Cameron’s government, in power since 2010, has stripped more people of their citizenship than all the other British governments since World War II combined, said Matthew J. Gibney, an expert on citizenship at the University of Oxford.
During World War I, anti-German sentiment and concern about foreign spies first made citizenship deprivation a popular tool both here and in the United States.
The practice fell into disuse after World War II, when it became associated with totalitarian regimes like Nazi Germany. A landmark ruling by the U.S. Supreme Court in 1958 struck down a law that allowed citizenship deprivation as a punishment. Proposed legislation in Congress in 2010 to reinstate the practice did not win enough support.
In Britain, the power remained on the books but was little used until after the attacks of Sept. 11, 2001. Powers have been gradually expanded since then.
The most significant expansion of the power came in 2006, after the July 7, 2005, attacks on the London transport system that killed 56 people, including four bombers. The previous standard whether someone’s conduct was "seriously prejudicial to the vital interests" of the country was replaced with more elastic wording that allows deprivation on the grounds that it is "conducive to the public good."

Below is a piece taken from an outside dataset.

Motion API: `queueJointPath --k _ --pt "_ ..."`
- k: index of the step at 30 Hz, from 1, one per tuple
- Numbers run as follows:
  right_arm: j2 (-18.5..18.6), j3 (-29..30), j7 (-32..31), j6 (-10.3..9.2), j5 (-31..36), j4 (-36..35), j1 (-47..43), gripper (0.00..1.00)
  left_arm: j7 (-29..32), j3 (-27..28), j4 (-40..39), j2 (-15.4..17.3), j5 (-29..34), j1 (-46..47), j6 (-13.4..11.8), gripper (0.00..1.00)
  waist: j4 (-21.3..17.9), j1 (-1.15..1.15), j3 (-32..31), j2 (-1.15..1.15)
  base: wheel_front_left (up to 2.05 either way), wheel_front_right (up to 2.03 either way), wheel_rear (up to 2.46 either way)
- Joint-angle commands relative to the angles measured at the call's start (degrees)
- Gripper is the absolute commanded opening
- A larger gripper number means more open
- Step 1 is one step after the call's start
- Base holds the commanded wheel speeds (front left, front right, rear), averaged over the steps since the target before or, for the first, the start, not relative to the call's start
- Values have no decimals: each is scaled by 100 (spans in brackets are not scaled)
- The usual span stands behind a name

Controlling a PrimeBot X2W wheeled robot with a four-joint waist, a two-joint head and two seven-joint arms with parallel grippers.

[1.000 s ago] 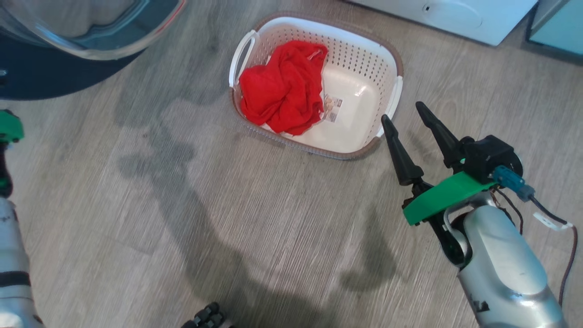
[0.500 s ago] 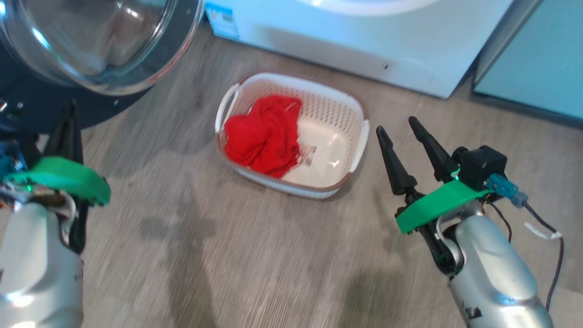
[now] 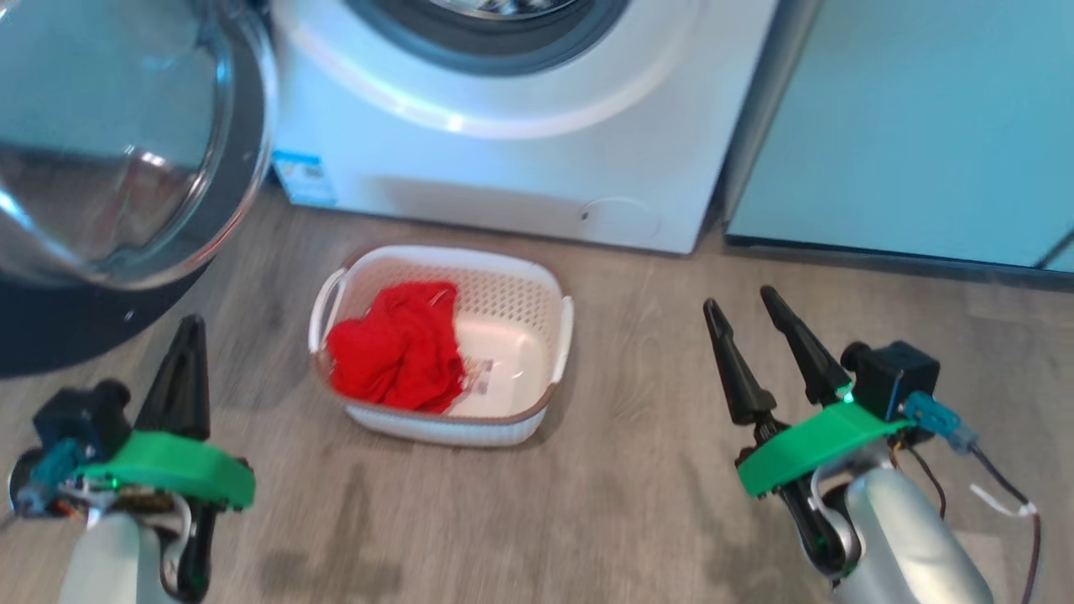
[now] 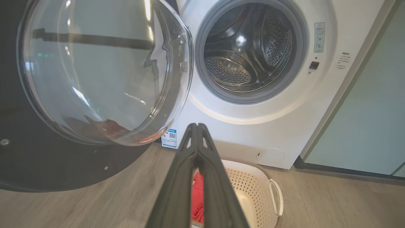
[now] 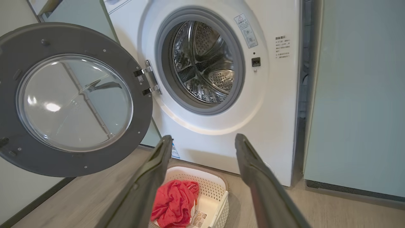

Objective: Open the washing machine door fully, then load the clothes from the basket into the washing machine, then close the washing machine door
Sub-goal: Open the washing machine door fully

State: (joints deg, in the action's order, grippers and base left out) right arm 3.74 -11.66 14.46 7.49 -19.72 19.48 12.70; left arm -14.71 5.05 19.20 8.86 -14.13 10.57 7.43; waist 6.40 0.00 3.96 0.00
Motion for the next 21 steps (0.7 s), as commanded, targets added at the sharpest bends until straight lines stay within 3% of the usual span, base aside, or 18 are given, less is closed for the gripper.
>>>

The 2006 legislation was shaped by the case of Abu Hamza al-Masri, a British-Egyptian cleric the government had been seeking to strip of citizenship since 2003. He was deprived of his Egyptian citizenship while his appeal against the British order was pending, forcing the British government to drop its efforts.
Al-Masri remains a British citizen, but has since been extradited to the United States to face terrorism charges.

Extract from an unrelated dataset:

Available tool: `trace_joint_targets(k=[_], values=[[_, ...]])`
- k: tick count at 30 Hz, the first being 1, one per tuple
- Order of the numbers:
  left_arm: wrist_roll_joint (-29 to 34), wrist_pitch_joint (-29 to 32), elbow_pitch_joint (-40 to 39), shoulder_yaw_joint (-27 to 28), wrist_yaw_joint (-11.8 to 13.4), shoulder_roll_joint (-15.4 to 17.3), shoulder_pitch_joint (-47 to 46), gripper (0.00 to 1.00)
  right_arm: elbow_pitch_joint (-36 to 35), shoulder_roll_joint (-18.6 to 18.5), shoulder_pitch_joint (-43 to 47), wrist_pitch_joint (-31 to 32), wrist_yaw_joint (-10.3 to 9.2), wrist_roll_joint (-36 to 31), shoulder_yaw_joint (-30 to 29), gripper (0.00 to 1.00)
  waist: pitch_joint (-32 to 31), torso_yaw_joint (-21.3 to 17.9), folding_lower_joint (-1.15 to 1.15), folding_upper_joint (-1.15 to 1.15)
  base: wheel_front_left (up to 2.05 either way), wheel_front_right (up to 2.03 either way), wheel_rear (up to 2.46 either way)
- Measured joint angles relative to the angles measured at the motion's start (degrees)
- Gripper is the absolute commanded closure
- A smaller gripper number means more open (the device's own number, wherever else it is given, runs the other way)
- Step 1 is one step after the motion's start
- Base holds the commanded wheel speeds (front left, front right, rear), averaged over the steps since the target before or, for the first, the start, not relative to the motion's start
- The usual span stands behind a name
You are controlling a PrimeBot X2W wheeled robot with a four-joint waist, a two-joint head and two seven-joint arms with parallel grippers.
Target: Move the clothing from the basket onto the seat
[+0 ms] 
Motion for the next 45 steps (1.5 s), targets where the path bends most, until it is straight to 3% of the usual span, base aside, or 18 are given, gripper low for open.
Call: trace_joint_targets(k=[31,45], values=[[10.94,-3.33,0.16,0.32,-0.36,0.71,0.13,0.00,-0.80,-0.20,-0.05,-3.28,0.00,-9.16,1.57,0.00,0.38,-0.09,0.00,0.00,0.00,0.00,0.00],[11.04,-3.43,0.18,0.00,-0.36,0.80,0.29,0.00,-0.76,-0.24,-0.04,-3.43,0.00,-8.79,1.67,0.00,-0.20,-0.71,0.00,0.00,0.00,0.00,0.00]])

The latest proposed amendment may also have been inspired by a specific case in which the government did not get its way.

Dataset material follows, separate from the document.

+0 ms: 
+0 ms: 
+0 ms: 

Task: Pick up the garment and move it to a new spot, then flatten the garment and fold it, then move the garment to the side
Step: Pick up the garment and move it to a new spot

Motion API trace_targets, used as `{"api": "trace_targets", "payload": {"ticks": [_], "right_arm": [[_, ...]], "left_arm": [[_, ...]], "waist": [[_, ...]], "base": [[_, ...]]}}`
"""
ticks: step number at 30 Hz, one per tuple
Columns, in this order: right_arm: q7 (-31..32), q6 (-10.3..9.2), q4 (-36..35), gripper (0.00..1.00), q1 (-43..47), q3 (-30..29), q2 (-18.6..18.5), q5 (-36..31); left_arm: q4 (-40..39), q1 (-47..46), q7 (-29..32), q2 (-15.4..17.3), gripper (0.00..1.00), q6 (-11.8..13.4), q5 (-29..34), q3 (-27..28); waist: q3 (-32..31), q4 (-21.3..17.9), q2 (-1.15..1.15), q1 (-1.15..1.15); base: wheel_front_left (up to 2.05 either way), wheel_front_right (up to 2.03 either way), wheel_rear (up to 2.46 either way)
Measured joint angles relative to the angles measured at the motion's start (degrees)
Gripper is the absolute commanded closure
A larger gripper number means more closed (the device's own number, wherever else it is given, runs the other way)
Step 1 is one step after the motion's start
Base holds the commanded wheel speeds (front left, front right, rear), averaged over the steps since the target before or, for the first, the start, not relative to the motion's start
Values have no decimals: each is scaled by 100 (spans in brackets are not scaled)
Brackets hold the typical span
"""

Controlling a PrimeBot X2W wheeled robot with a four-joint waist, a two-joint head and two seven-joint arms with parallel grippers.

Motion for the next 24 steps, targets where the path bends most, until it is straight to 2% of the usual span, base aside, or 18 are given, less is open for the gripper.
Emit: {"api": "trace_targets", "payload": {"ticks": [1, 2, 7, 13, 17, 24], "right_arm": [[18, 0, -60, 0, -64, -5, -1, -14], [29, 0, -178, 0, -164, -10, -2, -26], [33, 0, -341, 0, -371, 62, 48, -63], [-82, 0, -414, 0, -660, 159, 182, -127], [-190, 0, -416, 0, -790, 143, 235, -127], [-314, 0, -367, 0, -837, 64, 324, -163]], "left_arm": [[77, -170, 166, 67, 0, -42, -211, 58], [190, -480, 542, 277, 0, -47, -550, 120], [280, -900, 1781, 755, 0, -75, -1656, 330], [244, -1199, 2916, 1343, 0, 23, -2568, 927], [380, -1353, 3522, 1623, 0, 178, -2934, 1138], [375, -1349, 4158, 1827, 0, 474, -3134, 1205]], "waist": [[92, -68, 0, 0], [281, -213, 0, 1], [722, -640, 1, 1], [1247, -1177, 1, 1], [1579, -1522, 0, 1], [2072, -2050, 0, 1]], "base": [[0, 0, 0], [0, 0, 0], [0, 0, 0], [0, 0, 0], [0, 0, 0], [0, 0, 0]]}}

Hilal al-Jedda, an Iraqi-born, naturalized Briton, lost his British nationality in 2007 after being detained in Iraq on suspicion of smuggling explosives.
Out of 15 appeals, his is the only one to have succeeded. Britain’s Supreme Court ruled in October that al-Jedda could not be deprived of his British nationality because it would make him stateless: Iraq bans dual citizenship and canceled al-Jedda’s passport in 2000 when he was naturalized in Britain. The British government was forced to reinstate his citizenship on Oct. 9, 2013.
But on Nov. 1, al-Jedda was stripped of his nationality a second time, and in January the Home Office rushed the amendment before Parliament allowing deprivation even if it results in statelessness, provided that a suspect’s citizenship is "seriously prejudicial to the vital interests of the United Kingdom."